» **ABOUT THIS EXERCISE**: Once the line containing "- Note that" is found in the records below, return it and each following line exactly, up to and including the line containing "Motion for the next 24", and nothing else.

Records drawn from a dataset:
• • • •
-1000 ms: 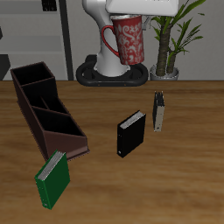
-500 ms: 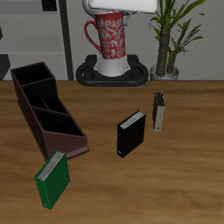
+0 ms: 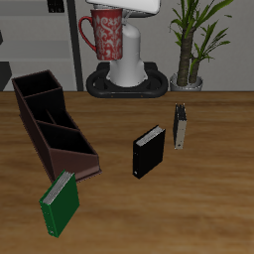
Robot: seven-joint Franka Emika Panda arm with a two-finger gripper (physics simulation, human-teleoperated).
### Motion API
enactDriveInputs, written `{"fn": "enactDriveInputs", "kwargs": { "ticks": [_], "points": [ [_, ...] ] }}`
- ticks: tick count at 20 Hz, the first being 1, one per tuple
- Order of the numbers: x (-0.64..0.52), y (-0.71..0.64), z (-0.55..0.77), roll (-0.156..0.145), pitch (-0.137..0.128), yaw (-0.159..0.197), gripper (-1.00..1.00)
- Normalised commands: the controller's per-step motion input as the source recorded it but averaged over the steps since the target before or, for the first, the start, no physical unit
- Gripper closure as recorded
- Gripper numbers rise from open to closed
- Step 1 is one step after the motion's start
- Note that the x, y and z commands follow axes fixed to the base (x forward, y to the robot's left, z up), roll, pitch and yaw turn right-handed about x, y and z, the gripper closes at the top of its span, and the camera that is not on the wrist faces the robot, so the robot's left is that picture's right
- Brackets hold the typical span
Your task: Place the red mug into the right desk caddy's right compartment
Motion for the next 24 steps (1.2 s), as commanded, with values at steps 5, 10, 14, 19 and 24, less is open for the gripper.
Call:
{"fn": "enactDriveInputs", "kwargs": {
  "ticks": [5,10,14,19,24],
  "points": [
    [-0.23,-0.19,-0.1,0.006,0.021,0.007,1.0],
    [-0.22,-0.37,-0.08,-0.05,0.027,-0.017,1.0],
    [-0.3,-0.31,-0.06,-0.013,0.005,0.016,1.0],
    [-0.21,-0.43,0.06,-0.035,-0.011,-0.02,1.0],
    [-0.15,-0.38,0.06,-0.059,-0.006,-0.044,1.0]
  ]
}}
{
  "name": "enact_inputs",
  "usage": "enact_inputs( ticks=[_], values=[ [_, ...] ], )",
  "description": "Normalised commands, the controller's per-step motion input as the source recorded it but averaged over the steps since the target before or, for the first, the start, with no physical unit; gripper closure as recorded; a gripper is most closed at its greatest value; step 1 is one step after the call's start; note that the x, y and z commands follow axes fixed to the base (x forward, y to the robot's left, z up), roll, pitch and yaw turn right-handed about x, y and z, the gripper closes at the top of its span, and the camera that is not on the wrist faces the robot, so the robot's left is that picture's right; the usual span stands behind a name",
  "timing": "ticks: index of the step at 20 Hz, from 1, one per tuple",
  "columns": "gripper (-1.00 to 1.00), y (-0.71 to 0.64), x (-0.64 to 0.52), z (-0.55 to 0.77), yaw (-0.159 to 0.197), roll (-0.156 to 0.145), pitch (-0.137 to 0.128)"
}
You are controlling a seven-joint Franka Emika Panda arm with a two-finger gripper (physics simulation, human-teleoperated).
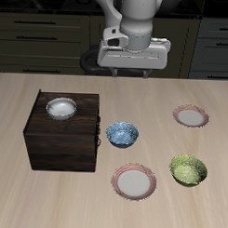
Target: Place the blue bowl on the plate next to the green bowl
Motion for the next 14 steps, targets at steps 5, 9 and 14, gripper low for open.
enact_inputs(
  ticks=[5, 9, 14],
  values=[
    [-1.0, 0.09, 0.23, -0.01, -0.014, -0.002, 0.025],
    [-1.0, 0.11, 0.15, -0.03, -0.006, 0.013, 0.015],
    [-1.0, 0.08, 0.13, -0.08, -0.009, 0.016, 0.027]
  ],
)
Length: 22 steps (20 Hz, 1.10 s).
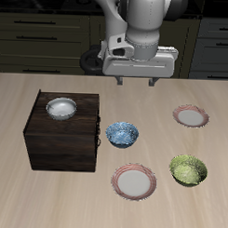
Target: Place the blue bowl on the plate next to the green bowl
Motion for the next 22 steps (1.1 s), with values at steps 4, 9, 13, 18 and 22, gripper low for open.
enact_inputs(
  ticks=[4, 9, 13, 18, 22],
  values=[
    [-1.0, 0.02, 0.03, -0.07, 0.011, -0.002, -0.007],
    [-1.0, 0.04, 0.03, -0.16, 0.003, 0.004, 0.008],
    [-1.0, 0.07, -0.05, -0.25, 0.023, 0.008, -0.016],
    [-1.0, 0.05, -0.13, -0.24, -0.006, 0.013, -0.019],
    [-1.0, 0.06, -0.07, -0.31, -0.006, 0.025, -0.003]
  ],
)
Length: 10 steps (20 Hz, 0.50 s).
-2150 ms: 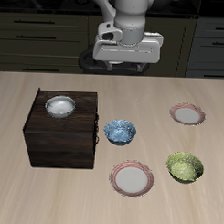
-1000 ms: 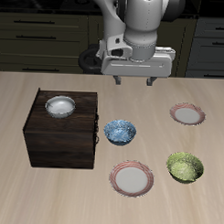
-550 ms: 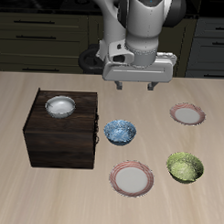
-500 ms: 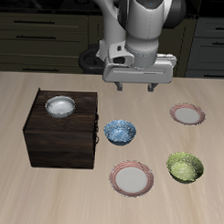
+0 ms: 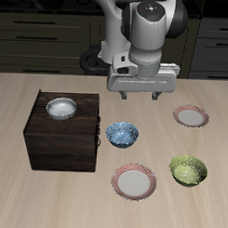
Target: Place the blue bowl on the plate next to the green bowl
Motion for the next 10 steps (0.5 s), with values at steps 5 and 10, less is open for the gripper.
enact_inputs(
  ticks=[5, 10],
  values=[
    [-1.0, -0.04, 0.02, -0.18, -0.014, -0.016, 0.007],
    [-1.0, 0.03, -0.01, -0.23, -0.007, -0.003, 0.006]
  ],
)
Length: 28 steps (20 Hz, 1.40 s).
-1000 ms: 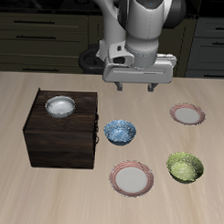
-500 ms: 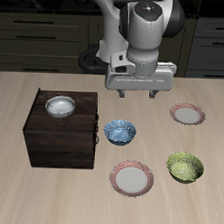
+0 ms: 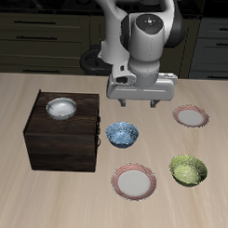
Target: Place the blue bowl on the plate next to the green bowl
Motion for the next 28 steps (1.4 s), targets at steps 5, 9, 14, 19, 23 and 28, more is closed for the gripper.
enact_inputs(
  ticks=[5, 9, 14, 19, 23, 28],
  values=[
    [-1.0, 0.06, 0.04, -0.29, -0.013, 0.03, 0.028],
    [-1.0, 0.02, 0.02, -0.2, 0.009, -0.018, -0.034],
    [-1.0, 0.03, -0.01, -0.2, 0.011, 0.012, 0.004],
    [-1.0, 0.05, -0.04, -0.3, -0.012, 0.015, 0.039],
    [-1.0, 0.03, 0.0, -0.23, 0.017, 0.001, 0.01],
    [-1.0, 0.0, -0.06, -0.17, -0.023, -0.005, 0.009]
  ],
)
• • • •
» **SOLVED PROBLEM**:
- Note that the x, y and z commands follow axes fixed to the base (x forward, y to the robot's left, z up), roll, pitch and yaw turn right-handed about x, y and z, the gripper closes at the top of its span, and the camera that is not on the wrist faces the robot, so the robot's left is that picture's right
- Brackets hold the typical span
Your task: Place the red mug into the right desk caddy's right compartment
Motion for the next 24 steps (1.2 s), as commanded, with values at steps 5, 10, 14, 19 and 24, less is open for the gripper.

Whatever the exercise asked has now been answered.